**What is expected**
Look through the data below for the line with "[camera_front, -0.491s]" and the line with "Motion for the", then transcribe exactly from the first through the second, leaving out all pictures.

**Material provided**
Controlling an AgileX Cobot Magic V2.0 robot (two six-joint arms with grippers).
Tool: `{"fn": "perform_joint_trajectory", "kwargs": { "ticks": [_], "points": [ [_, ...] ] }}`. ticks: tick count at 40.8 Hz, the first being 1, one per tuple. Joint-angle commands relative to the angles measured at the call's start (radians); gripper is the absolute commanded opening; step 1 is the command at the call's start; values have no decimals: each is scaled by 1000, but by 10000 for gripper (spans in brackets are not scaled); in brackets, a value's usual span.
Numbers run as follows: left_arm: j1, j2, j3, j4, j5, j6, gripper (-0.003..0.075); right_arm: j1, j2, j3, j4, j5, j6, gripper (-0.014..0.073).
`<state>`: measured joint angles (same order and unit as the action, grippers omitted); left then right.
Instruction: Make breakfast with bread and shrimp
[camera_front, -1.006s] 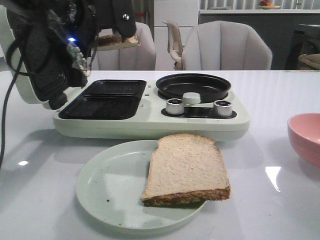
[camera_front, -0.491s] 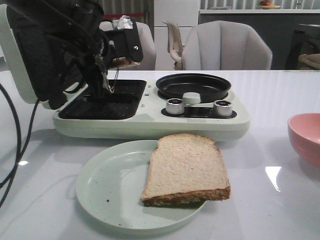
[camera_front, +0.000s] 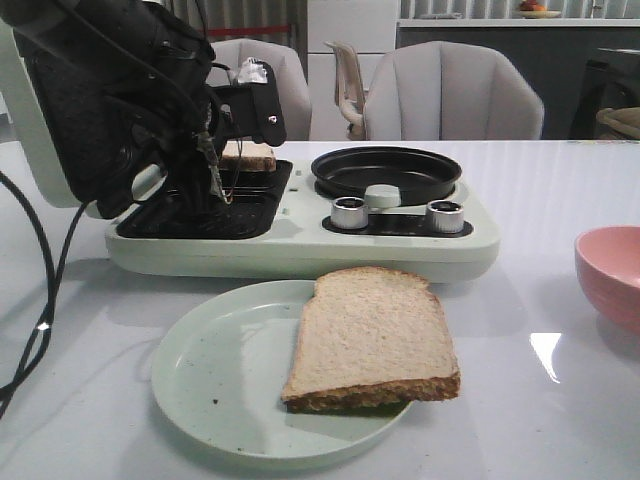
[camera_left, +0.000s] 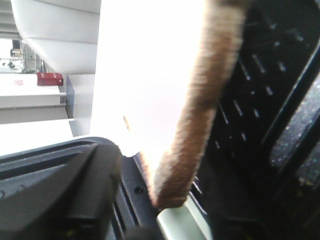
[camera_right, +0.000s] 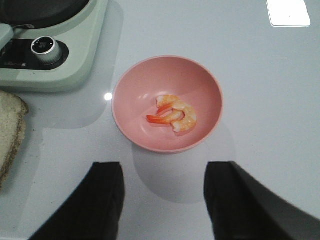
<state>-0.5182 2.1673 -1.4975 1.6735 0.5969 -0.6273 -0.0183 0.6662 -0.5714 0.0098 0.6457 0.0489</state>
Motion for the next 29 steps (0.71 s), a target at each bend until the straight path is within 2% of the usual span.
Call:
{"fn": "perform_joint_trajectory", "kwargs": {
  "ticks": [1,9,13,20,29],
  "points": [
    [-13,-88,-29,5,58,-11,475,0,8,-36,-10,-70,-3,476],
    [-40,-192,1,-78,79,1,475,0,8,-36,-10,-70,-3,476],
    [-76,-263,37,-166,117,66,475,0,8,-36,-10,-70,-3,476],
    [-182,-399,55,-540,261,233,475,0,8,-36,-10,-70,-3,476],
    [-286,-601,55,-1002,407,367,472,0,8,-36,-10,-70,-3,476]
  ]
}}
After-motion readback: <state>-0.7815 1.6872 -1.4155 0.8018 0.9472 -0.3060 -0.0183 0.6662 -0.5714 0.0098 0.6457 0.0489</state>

**Task answer**
[camera_front, -0.491s] 
[camera_front, +0.000s] 
[camera_left, +0.000s] 
[camera_right, +0.000s] 
<state>-0.5182 2.1673 -1.4975 1.6735 0.5969 -0.6273 -0.0183 0.6662 -0.5714 0.0098 0.6457 0.0489</state>
Motion for the next 29 steps (0.71 s), a target at each bend until the straight path is within 2% of the usual span.

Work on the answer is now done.